EDUCATING AND INFORMING CHILDREN ONLINE
Navigating the online environment can be incredibly challenging for children, who often do not understand the commercial nature of the Internet. As it is increasingly difficult for children to grasp how their data are being collected, processed, shared and monetised online, it is ever more critical that children are educated and informed about managing their privacy. Similarly, given children’s developing levels of digital literacy, online commercial content must be adequately identified as such. Children should be equipped with the information and skills necessary to enjoy their privacy, protect their reputation and exercise their freedom of expression online.
CHILDREN’S ONLINE PRIVACY AND DATA PROTECTION IDEAS:
1: DETERMINE IF YOUR COMPANY IS A WEBSITE OR ONLINE SERVICE THAT COLLECTS PERSONAL INFORMATION FROM KIDS UNDER 13.
3: NOTIFY PARENTS DIRECTLY ABOUT YOUR INFORMATION PRACTICES BEFORE COLLECTING PERSONAL INFORMATION FROM THEIR KIDS.
4: GET PARENTS’ VERIFIABLE CONSENT BEFORE COLLECTING PERSONAL INFORMATION FROM THEIR KIDS.
5: HONOR PARENTS’ ONGOING RIGHTS WITH RESPECT TO PERSONAL INFORMATION COLLECTED FROM THEIR KIDS.
6: IMPLEMENT REASONABLE PROCEDURES TO PROTECT THE SECURITY OF KIDS’ PERSONAL INFORMATION.

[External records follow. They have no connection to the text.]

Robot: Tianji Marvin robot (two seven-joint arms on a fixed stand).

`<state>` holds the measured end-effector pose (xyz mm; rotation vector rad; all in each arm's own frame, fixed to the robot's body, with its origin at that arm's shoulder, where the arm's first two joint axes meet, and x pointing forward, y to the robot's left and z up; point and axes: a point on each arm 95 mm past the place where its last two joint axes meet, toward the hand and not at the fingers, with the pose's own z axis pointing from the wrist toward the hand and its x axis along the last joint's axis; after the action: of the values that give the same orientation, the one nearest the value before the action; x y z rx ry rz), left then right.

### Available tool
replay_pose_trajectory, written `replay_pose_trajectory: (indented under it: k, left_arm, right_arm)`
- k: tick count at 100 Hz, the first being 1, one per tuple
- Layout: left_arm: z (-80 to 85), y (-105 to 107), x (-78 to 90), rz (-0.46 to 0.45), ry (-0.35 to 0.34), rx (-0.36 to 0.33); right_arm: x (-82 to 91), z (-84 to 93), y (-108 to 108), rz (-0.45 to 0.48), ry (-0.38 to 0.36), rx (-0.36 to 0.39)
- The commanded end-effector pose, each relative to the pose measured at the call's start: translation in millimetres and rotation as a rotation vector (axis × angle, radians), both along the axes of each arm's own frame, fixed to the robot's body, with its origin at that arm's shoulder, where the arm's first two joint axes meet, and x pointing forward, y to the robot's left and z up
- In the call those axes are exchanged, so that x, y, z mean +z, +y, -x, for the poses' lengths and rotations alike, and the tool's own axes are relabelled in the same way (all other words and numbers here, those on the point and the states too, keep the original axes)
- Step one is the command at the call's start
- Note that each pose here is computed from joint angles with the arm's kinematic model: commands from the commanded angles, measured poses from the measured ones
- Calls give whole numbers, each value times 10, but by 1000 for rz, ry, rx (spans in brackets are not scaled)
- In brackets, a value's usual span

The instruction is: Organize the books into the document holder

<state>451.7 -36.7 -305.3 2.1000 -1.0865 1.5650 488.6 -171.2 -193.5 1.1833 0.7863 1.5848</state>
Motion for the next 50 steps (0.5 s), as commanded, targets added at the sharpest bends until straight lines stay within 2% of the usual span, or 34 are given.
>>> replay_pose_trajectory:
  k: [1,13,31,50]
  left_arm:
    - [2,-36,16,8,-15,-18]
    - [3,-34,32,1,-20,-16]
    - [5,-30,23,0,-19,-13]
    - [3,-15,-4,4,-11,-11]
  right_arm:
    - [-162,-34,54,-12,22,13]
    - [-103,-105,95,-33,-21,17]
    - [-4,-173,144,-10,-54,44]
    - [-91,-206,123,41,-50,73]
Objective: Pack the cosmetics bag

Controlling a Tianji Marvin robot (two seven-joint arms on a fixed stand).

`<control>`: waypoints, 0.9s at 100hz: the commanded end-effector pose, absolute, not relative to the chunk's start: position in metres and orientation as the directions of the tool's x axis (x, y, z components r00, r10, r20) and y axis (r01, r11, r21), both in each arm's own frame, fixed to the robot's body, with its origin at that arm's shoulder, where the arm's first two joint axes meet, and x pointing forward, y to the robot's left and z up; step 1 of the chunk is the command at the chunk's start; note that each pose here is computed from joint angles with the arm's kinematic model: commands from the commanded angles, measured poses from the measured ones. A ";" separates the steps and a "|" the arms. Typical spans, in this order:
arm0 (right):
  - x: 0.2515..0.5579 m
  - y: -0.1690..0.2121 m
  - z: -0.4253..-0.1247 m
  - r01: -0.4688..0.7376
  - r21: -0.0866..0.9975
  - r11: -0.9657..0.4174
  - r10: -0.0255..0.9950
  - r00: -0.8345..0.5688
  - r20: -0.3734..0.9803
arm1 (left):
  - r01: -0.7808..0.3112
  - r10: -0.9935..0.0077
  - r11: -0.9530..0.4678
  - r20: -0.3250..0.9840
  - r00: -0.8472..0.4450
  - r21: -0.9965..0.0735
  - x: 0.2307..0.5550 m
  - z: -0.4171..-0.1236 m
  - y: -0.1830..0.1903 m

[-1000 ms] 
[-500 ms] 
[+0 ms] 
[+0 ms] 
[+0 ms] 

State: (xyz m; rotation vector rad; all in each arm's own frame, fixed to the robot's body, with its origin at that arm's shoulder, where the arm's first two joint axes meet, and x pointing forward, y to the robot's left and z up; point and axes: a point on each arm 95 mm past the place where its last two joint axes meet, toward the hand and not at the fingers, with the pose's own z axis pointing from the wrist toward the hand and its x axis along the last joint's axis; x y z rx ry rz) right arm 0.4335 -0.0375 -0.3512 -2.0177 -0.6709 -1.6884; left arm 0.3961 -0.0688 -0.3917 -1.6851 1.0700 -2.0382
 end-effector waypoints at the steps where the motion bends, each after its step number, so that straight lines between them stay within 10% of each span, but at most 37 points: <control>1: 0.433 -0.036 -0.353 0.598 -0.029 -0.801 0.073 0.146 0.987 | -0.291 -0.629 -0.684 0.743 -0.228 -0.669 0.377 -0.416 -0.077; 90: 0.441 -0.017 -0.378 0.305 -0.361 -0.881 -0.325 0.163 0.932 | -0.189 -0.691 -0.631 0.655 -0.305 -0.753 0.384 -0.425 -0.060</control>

The rise of online internet activities in modern times has brought many threats to children’s online privacy. In the absence of stringent legal provisions, the protection of such rights of children seems a daylight dream. However, after the increase in online crimes like cyberbullying, phishing, stalking, and data breaches, the government became a little anxious. It tabled a data protection bill for the protection of the right to the online privacy of the individual, The provisions for the children’s online right was put under part IV of the Act having only one section. If bills seem too short to occupy the proper provisions for children’s online privacy protection, the government should have framed separate fully-fledged bills like COPPA and CPCPI.